Re: [Rust] Heads up: RUSTSEC security advisory against arrow-rs

Posted by Andrew Lamb <al...@influxdata.com>.

Well, I finally have a PR[1]  that adds full ArrayData validation ready for
review  Any thoughts or review comments would be most helpful.

Thank you,
Andrew

[1] https://github.com/apache/arrow-rs/pull/921

On Fri, Oct 29, 2021 at 6:23 AM Andrew Lamb <al...@influxdata.com> wrote:

> There is more discussion about the RUSTSEC process here:
> https://github.com/rustsec/advisory-db/issues/1092
>
> On Wed, Oct 6, 2021 at 10:52 AM Andrew Lamb <al...@influxdata.com> wrote:
>
>> I have incorporated feedback into a proposal [1] of how to handle
>> validation of arguments to ArrayData::new, and would appreciate further
>> review
>>
>> [1] https://github.com/apache/arrow-rs/issues/817
>>
>> On Fri, Oct 1, 2021 at 6:44 AM Andrew Lamb <al...@influxdata.com> wrote:
>>
>>> Thank you Antoine,
>>>
>>> The C++ validation routine is super helpful, especially with respect to
>>> validating nested structures. I will follow its lead
>>>
>>> Andrew
>>>
>>> On Fri, Oct 1, 2021 at 3:25 AM Antoine Pitrou <an...@python.org>
>>> wrote:
>>>
>>>>
>>>> In C++ we have dedicated validation routines that can be used against
>>>> untrusted input. (*)  We also have fuzzing set up using OSS-Fuzz to
>>>> validate that invalid input cannot crash the IPC reader.
>>>>
>>>> (*)
>>>>
>>>> https://github.com/apache/arrow/blob/master/cpp/src/arrow/array/validate.h
>>>>
>>>>
>>>> Le 01/10/2021 à 00:13, Andrew Lamb a écrit :
>>>> > I have created a WIP PR for initial feedback on the approach of
>>>> validating
>>>> > ArrayData upon creation[1]. If there are no objections to the
>>>> approach I
>>>> > will complete the implementation over the next few days
>>>> >
>>>> > The approach that Sergey describes of `get` and `unsafe get_unchecked`
>>>> > sounds like a good one to me if performance testing shows we need a
>>>> bypass.
>>>> >
>>>> > Andrew
>>>> >
>>>> > [1] https://github.com/apache/arrow-rs/pull/810
>>>>
>>>

Re: [Rust] Heads up: RUSTSEC security advisory against arrow-rs

Posted by Andrew Lamb <al...@influxdata.com>.

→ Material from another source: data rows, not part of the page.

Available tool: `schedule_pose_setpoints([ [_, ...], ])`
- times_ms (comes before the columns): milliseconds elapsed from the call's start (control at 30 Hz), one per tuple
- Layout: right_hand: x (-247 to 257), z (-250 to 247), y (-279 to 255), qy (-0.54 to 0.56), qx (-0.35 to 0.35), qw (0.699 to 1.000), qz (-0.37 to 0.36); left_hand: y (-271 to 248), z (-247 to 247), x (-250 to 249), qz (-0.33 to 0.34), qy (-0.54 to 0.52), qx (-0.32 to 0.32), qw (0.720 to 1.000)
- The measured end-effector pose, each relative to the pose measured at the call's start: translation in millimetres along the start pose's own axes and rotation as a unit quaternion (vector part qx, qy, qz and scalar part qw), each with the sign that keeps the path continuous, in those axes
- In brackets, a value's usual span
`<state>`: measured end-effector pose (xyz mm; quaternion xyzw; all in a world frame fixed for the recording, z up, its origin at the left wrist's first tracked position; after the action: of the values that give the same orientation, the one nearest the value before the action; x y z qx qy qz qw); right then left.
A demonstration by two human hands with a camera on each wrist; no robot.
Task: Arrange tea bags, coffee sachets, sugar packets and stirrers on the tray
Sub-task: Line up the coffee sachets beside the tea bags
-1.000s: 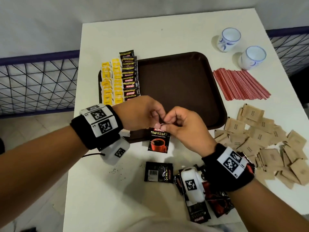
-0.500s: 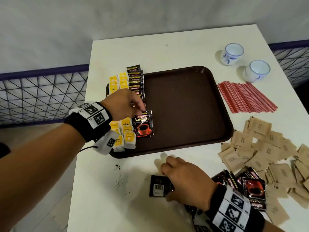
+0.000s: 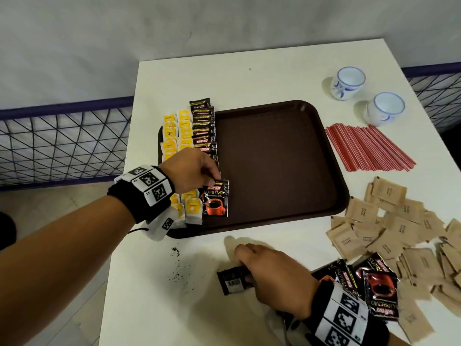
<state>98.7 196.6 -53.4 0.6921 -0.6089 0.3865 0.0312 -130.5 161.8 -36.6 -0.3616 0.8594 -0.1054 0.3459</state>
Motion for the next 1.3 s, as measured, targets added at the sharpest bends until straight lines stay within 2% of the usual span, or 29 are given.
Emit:
schedule_pose_setpoints([
  [100,-5.8,-2.4,-0.9,0.046,0.0,0.999,0.006,-0.6,-1.2,2.7,0.002,0.013,-0.01,1.0],
  [367,-12.8,-26.2,-11.3,0.114,-0.146,0.981,-0.061,-0.8,1.0,2.6,0.03,0.072,-0.036,0.996],
  [633,-13.8,-48.6,-19.6,0.056,-0.3,0.947,-0.103,-4.9,-7.8,-0.7,0.057,0.088,-0.079,0.991],
  [767,-17.7,-60.0,-23.6,0.058,-0.34,0.932,-0.113,-13.6,-16.1,-15.7,0.091,0.035,-0.099,0.99],
  [833,-18.6,-63.1,-23.5,0.068,-0.35,0.926,-0.126,-20.4,-9.3,-32.0,0.114,-0.01,-0.055,0.992],
  [967,-19.4,-67.9,-20.9,0.078,-0.366,0.916,-0.146,-36.0,23.9,-62.8,0.127,-0.058,0.145,0.98],
  [1033,-20.2,-69.2,-20.2,0.074,-0.373,0.912,-0.153,-39.3,35.3,-68.6,0.126,-0.067,0.203,0.969],
  [1200,-24.2,-66.5,-14.3,0.07,-0.388,0.905,-0.157,-36.8,37.1,-59.9,0.1,-0.104,0.223,0.964],
  [1300,-23.0,-66.5,-9.7,0.1,-0.399,0.896,-0.167,-35.4,29.3,-54.9,0.094,-0.121,0.202,0.967],
])
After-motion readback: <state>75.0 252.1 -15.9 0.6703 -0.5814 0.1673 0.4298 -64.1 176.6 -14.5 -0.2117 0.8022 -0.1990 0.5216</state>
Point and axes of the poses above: each hand's wrist, its own y-axis towards the middle knuckle, its own z-axis out of the palm, x = y × z, the point moved 7 cm from there along y, towards the middle knuckle, and after that the axes turned 4 degrees about -z, right-handed, at the moved point
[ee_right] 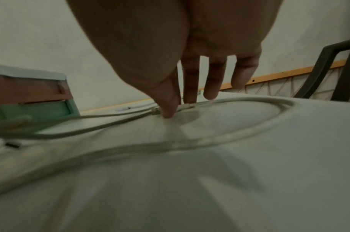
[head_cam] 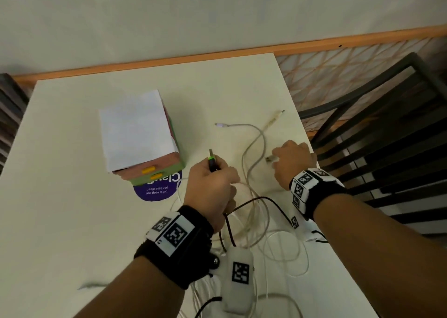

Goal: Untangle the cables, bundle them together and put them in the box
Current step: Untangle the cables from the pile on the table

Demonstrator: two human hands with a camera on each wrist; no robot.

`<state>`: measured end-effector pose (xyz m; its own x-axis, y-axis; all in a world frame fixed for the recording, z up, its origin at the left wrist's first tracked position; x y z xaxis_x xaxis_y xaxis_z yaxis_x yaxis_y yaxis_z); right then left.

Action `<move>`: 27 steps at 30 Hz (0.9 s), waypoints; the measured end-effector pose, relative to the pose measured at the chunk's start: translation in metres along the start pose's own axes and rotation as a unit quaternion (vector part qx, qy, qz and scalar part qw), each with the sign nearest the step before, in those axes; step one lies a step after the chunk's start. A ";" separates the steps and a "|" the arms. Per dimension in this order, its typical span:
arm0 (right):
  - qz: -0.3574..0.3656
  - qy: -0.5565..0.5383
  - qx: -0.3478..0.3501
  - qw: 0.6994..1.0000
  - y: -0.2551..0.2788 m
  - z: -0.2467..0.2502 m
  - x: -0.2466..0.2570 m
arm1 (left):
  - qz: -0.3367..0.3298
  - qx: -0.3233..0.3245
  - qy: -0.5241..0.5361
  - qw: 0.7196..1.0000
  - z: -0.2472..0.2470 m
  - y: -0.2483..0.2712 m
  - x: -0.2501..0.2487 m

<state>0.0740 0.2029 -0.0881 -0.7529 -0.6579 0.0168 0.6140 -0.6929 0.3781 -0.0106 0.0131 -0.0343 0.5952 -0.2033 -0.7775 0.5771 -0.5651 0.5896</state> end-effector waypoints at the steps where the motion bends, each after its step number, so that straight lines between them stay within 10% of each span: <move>1: 0.001 -0.002 -0.012 1.000 0.001 -0.001 0.001 | -0.004 -0.006 0.017 1.000 0.005 -0.001 -0.004; 5: -0.009 -0.002 -0.022 1.000 0.008 -0.005 0.001 | -0.005 -0.020 0.059 0.998 0.013 -0.003 -0.013; 10: -0.040 -0.330 -0.081 0.940 0.024 0.021 -0.017 | 0.004 -0.016 0.004 1.000 -0.002 -0.001 -0.005; 27: 0.187 -0.572 -0.134 0.787 0.130 0.096 0.047 | -0.124 0.023 -0.020 0.992 -0.043 0.032 -0.038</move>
<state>0.0955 0.1099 0.0505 -0.1348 -0.2401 0.9613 0.7555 -0.6527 -0.0571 0.0095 0.0371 0.0234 0.4154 -0.0838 -0.9058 0.6769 -0.6368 0.3693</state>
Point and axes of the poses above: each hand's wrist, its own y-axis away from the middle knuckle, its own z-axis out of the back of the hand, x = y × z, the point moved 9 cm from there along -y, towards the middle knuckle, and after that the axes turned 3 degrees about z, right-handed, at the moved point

There is more discussion about the RUSTSEC process here:
https://github.com/rustsec/advisory-db/issues/1092

On Wed, Oct 6, 2021 at 10:52 AM Andrew Lamb <al...@influxdata.com> wrote:

> I have incorporated feedback into a proposal [1] of how to handle
> validation of arguments to ArrayData::new, and would appreciate further
> review
>
> [1] https://github.com/apache/arrow-rs/issues/817
>
> On Fri, Oct 1, 2021 at 6:44 AM Andrew Lamb <al...@influxdata.com> wrote:
>
>> Thank you Antoine,
>>
>> The C++ validation routine is super helpful, especially with respect to
>> validating nested structures. I will follow its lead
>>
>> Andrew
>>
>> On Fri, Oct 1, 2021 at 3:25 AM Antoine Pitrou <an...@python.org> wrote:
>>
>>>
>>> In C++ we have dedicated validation routines that can be used against
>>> untrusted input. (*)  We also have fuzzing set up using OSS-Fuzz to
>>> validate that invalid input cannot crash the IPC reader.
>>>
>>> (*)
>>>
>>> https://github.com/apache/arrow/blob/master/cpp/src/arrow/array/validate.h
>>>
>>>
>>> Le 01/10/2021 à 00:13, Andrew Lamb a écrit :
>>> > I have created a WIP PR for initial feedback on the approach of
>>> validating
>>> > ArrayData upon creation[1]. If there are no objections to the approach
>>> I
>>> > will complete the implementation over the next few days
>>> >
>>> > The approach that Sergey describes of `get` and `unsafe get_unchecked`
>>> > sounds like a good one to me if performance testing shows we need a
>>> bypass.
>>> >
>>> > Andrew
>>> >
>>> > [1] https://github.com/apache/arrow-rs/pull/810
>>>
>>

Re: [Rust] Heads up: RUSTSEC security advisory against arrow-rs

Posted by Andrew Lamb <al...@influxdata.com>.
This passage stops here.